- **Task**
The data must be copied over exactly and in full.

___ Data for review ___

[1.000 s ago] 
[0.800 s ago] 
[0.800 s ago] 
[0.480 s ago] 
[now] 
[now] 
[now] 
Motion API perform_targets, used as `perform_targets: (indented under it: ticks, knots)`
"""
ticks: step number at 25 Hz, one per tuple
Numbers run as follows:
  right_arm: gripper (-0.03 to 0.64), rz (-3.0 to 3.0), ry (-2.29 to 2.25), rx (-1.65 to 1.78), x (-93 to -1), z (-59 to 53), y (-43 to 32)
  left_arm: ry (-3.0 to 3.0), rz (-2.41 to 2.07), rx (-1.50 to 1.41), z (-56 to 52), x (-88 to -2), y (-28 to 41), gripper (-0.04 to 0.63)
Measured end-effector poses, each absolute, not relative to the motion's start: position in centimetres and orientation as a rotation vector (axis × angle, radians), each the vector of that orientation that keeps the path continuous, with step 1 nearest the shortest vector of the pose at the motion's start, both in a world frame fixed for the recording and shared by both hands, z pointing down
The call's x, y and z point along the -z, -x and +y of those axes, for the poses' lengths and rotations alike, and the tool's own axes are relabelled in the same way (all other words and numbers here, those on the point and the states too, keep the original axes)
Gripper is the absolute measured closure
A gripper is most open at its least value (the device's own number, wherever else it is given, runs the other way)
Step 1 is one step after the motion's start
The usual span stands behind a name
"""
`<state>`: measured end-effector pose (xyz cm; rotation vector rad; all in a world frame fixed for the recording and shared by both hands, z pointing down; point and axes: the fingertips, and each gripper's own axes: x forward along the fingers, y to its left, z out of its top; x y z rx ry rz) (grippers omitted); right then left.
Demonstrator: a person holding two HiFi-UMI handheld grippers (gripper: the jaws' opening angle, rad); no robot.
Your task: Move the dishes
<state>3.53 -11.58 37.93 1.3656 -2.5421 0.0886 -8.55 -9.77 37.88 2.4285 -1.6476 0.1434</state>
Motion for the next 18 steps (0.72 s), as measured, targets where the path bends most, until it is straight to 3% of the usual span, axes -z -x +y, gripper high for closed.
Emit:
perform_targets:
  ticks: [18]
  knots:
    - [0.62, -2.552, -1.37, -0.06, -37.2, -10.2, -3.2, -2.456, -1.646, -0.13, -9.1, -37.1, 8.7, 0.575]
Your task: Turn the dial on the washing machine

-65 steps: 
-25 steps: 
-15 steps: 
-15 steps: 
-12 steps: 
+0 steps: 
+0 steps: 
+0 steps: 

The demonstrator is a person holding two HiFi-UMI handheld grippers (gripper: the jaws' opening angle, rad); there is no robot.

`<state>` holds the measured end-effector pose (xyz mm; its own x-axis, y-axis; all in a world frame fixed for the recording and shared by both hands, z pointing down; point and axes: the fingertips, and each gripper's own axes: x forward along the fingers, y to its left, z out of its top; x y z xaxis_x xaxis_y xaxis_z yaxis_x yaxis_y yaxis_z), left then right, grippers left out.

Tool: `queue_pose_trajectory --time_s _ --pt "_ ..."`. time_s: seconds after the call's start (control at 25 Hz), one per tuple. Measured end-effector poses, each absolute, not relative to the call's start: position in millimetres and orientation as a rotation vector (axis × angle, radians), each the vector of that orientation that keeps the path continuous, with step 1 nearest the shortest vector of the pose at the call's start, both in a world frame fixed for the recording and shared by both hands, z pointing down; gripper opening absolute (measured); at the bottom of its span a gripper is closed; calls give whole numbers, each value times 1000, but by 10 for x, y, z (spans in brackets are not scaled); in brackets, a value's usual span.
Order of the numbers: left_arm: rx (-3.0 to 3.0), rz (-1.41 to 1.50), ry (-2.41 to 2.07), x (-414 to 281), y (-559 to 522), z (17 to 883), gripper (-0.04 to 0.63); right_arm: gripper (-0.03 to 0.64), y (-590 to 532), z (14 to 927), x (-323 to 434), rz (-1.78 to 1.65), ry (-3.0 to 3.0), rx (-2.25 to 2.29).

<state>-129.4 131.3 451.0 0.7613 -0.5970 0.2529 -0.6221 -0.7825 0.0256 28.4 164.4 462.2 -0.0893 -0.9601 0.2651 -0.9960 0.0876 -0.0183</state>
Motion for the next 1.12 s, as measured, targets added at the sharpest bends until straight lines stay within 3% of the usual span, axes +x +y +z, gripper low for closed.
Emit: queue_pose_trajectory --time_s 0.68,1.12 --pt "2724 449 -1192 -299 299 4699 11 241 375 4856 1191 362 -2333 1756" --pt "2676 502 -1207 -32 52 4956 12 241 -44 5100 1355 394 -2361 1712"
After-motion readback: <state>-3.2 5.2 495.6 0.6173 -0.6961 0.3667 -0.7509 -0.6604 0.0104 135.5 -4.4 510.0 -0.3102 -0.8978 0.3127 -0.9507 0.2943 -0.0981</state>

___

- **Answer to this problem**
[1.000 s ago] 
[0.800 s ago] 
[0.800 s ago] 
[0.480 s ago] 
[now] 
[now] 
[now] 
Motion API perform_targets, used as `perform_targets: (indented under it: ticks, knots)`
"""
ticks: step number at 25 Hz, one per tuple
Numbers run as follows:
  right_arm: gripper (-0.03 to 0.64), rz (-3.0 to 3.0), ry (-2.29 to 2.25), rx (-1.65 to 1.78), x (-93 to -1), z (-59 to 53), y (-43 to 32)
  left_arm: ry (-3.0 to 3.0), rz (-2.41 to 2.07), rx (-1.50 to 1.41), z (-56 to 52), x (-88 to -2), y (-28 to 41), gripper (-0.04 to 0.63)
Measured end-effector poses, each absolute, not relative to the motion's start: position in centimetres and orientation as a rotation vector (axis × angle, radians), each the vector of that orientation that keeps the path continuous, with step 1 nearest the shortest vector of the pose at the motion's start, both in a world frame fixed for the recording and shared by both hands, z pointing down
The call's x, y and z point along the -z, -x and +y of those axes, for the poses' lengths and rotations alike, and the tool's own axes are relabelled in the same way (all other words and numbers here, those on the point and the states too, keep the original axes)
Gripper is the absolute measured closure
A gripper is most open at its least value (the device's own number, wherever else it is given, runs the other way)
Step 1 is one step after the motion's start
The usual span stands behind a name
"""
`<state>`: measured end-effector pose (xyz cm; rotation vector rad; all in a world frame fixed for the recording and shared by both hands, z pointing down; point and axes: the fingertips, and each gripper's own axes: x forward along the fingers, y to its left, z out of its top; x y z rx ry rz) (grippers omitted); right then left.
Demonstrator: a person holding two HiFi-UMI handheld grippers (gripper: the jaws' opening angle, rad); no robot.
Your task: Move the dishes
<state>3.53 -11.58 37.93 1.3656 -2.5421 0.0886 -8.55 -9.77 37.88 2.4285 -1.6476 0.1434</state>
Motion for the next 18 steps (0.72 s), as measured, targets where the path bends most, until it is straight to 3% of the usual span, axes -z -x +y, gripper high for closed.
Emit:
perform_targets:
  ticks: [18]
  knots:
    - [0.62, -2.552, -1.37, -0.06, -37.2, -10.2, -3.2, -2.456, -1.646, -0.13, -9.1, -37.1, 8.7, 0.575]
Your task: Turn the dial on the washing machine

-65 steps: 
-25 steps: 
-15 steps: 
-15 steps: 
-12 steps: 
+0 steps: 
+0 steps: 
+0 steps: 

The demonstrator is a person holding two HiFi-UMI handheld grippers (gripper: the jaws' opening angle, rad); there is no robot.

`<state>` holds the measured end-effector pose (xyz mm; its own x-axis, y-axis; all in a world frame fixed for the recording and shared by both hands, z pointing down; point and axes: the fingertips, and each gripper's own axes: x forward along the fingers, y to its left, z out of its top; x y z xaxis_x xaxis_y xaxis_z yaxis_x yaxis_y yaxis_z), left then right, grippers left out.

Tool: `queue_pose_trajectory --time_s _ --pt "_ ..."`. time_s: seconds after the call's start (control at 25 Hz), one per tuple. Measured end-effector poses, each absolute, not relative to the call's start: position in millimetres and orientation as a rotation vector (axis × angle, radians), each the vector of that orientation that keeps the path continuous, with step 1 nearest the shortest vector of the pose at the call's start, both in a world frame fixed for the recording and shared by both hands, z pointing down; gripper opening absolute (measured); at the bottom of its span a gripper is closed; calls give whole numbers, each value times 1000, but by 10 for x, y, z (spans in brackets are not scaled); in brackets, a value's usual span.
Order of the numbers: left_arm: rx (-3.0 to 3.0), rz (-1.41 to 1.50), ry (-2.41 to 2.07), x (-414 to 281), y (-559 to 522), z (17 to 883), gripper (-0.04 to 0.63); right_arm: gripper (-0.03 to 0.64), y (-590 to 532), z (14 to 927), x (-323 to 434), rz (-1.78 to 1.65), ry (-3.0 to 3.0), rx (-2.25 to 2.29).

<state>-129.4 131.3 451.0 0.7613 -0.5970 0.2529 -0.6221 -0.7825 0.0256 28.4 164.4 462.2 -0.0893 -0.9601 0.2651 -0.9960 0.0876 -0.0183</state>
Motion for the next 1.12 s, as measured, targets added at the sharpest bends until straight lines stay within 3% of the usual span, axes +x +y +z, gripper low for closed.
Emit: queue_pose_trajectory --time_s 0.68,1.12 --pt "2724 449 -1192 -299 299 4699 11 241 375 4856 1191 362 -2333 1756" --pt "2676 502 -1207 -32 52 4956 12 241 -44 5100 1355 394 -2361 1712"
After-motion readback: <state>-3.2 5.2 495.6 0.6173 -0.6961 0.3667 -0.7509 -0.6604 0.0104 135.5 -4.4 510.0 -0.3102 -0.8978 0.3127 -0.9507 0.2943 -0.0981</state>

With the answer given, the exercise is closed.